▸ STUDY MATERIAL
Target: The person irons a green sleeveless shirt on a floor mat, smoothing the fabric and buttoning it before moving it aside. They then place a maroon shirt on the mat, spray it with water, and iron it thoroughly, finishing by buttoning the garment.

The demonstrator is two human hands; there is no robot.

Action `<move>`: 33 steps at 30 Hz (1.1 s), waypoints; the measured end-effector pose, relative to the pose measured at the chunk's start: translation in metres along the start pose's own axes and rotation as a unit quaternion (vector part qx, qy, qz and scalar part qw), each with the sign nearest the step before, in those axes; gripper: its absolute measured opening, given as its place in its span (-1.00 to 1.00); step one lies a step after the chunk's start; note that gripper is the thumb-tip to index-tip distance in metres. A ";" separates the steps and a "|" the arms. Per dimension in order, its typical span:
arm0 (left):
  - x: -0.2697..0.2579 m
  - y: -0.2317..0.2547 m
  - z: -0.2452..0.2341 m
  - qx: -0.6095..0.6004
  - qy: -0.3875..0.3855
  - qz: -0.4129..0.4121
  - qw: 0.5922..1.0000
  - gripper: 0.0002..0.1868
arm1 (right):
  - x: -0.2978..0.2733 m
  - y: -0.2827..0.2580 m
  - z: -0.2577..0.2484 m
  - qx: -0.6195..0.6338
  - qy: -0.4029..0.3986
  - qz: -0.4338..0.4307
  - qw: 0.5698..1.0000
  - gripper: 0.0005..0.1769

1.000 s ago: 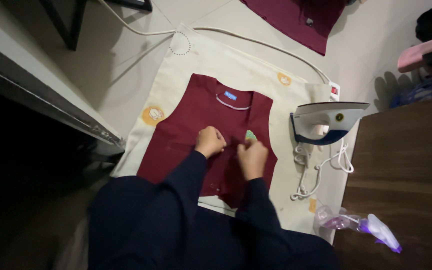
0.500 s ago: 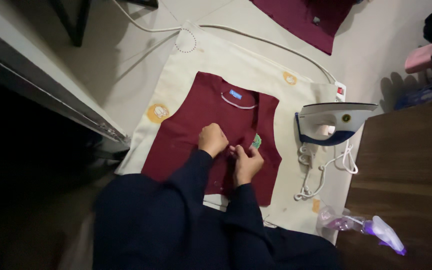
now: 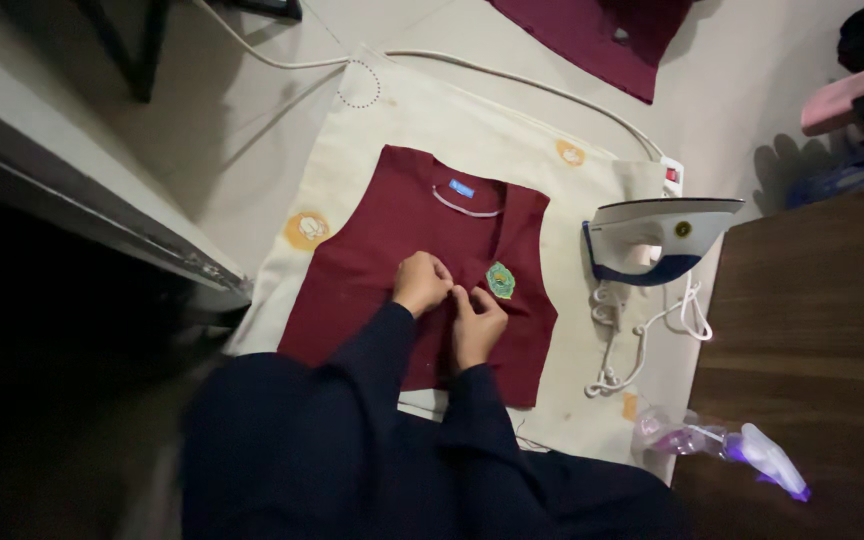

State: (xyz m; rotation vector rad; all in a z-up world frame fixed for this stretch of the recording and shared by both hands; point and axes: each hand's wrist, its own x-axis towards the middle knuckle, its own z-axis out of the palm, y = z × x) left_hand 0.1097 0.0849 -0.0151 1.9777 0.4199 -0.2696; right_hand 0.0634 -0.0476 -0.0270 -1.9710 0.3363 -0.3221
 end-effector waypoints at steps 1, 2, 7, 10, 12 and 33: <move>-0.001 0.000 0.002 -0.023 0.009 0.001 1.000 -0.93 | -0.001 -0.004 0.000 -0.007 -0.001 0.005 1.000 -0.67; -0.002 0.000 0.003 -0.046 0.018 0.001 0.999 -0.93 | -0.003 -0.009 0.001 0.034 -0.003 0.035 0.999 -0.68; -0.009 0.006 -0.004 -0.126 0.009 -0.008 0.992 -0.94 | -0.011 -0.027 0.003 0.171 -0.021 0.076 0.982 -0.71; -0.011 0.011 -0.009 -0.125 -0.002 -0.027 0.992 -0.94 | -0.014 -0.026 0.000 0.145 -0.044 0.046 0.987 -0.74; -0.011 0.010 -0.013 -0.106 -0.001 -0.020 0.994 -0.94 | -0.012 -0.024 -0.002 0.181 -0.069 0.079 0.978 -0.77; -0.019 0.017 -0.006 0.052 0.083 0.085 0.992 -0.83 | 0.011 -0.012 0.006 -0.046 -0.054 -0.019 0.997 -0.85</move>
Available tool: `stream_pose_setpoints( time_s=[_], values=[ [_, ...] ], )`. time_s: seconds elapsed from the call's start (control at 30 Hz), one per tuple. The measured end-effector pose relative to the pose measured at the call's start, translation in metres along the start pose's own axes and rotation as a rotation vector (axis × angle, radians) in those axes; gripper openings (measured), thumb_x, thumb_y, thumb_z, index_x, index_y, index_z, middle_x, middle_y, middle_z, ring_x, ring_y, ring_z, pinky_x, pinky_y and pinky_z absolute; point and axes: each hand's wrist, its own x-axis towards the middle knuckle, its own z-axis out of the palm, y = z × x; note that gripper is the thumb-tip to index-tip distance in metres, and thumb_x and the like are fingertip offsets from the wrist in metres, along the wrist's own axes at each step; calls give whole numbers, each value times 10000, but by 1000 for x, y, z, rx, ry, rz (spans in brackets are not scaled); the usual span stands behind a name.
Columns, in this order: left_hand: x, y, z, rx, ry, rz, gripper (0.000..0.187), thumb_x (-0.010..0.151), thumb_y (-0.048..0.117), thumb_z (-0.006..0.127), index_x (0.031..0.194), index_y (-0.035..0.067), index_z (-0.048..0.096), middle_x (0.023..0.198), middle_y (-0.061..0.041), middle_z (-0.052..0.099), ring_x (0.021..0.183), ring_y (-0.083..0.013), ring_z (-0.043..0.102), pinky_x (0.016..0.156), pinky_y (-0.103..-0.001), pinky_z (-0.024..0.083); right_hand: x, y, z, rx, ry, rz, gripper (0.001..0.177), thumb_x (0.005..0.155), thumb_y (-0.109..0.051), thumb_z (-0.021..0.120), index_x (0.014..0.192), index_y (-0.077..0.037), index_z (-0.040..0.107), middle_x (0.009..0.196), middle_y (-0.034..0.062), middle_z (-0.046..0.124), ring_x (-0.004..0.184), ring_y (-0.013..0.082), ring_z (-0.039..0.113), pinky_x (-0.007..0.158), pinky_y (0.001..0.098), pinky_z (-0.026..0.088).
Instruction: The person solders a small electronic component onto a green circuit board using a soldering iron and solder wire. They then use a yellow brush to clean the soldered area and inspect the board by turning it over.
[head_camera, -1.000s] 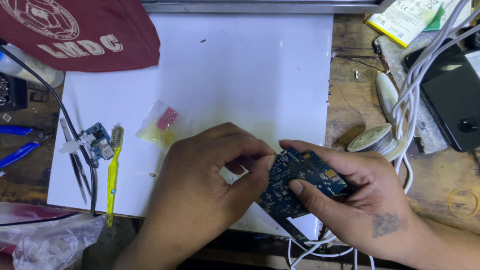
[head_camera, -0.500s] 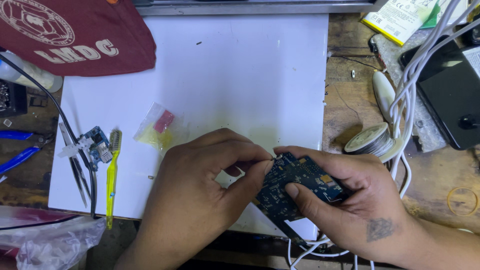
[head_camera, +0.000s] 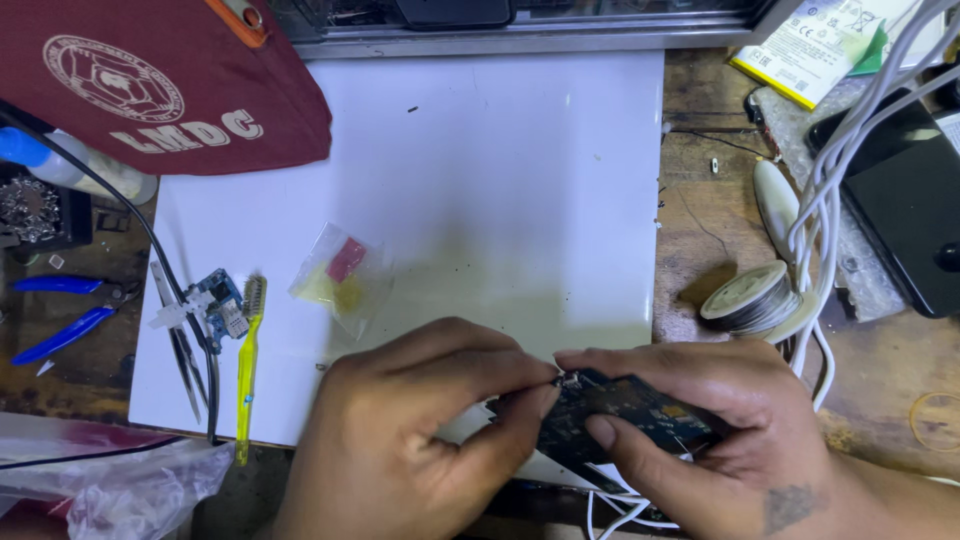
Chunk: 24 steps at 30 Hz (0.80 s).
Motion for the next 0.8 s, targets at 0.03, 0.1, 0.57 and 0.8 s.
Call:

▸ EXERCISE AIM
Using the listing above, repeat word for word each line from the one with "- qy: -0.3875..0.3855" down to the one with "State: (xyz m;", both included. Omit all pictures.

▸ ANSWER BELOW
  - qy: -0.3875..0.3855
  - qz: -0.4129..0.4121
  - qw: 0.5922..1.0000
  - gripper: 0.0002..0.1868
arm1 (right):
  - x: -0.2978..0.2733 m
  - y: -0.2827..0.2580 m
  - z: -0.2577..0.2484 m
  - qx: -0.6195..0.6338
  - qy: -0.4029..0.3986
  - qz: -0.4338..0.4307
  - qw: 0.5698..1.0000
  - gripper: 0.0005..0.1769

1.000 s ago: 
0.500 s ago: 
now: 

State: (xyz m; rotation vector rad; all in a z-up world frame fixed for this stretch of the recording and shared by both hands; point and axes: each hand's wrist, its own x-axis towards the middle knuckle, its own z-axis out of the palm, y = z × x) left_hand 0.1097 0.0849 -0.0151 1.9777 0.4199 -0.2696; right_hand 0.0634 -0.0476 -0.0270 -1.9710 0.3363 -0.3221

For this exercise, nothing further remains to be done.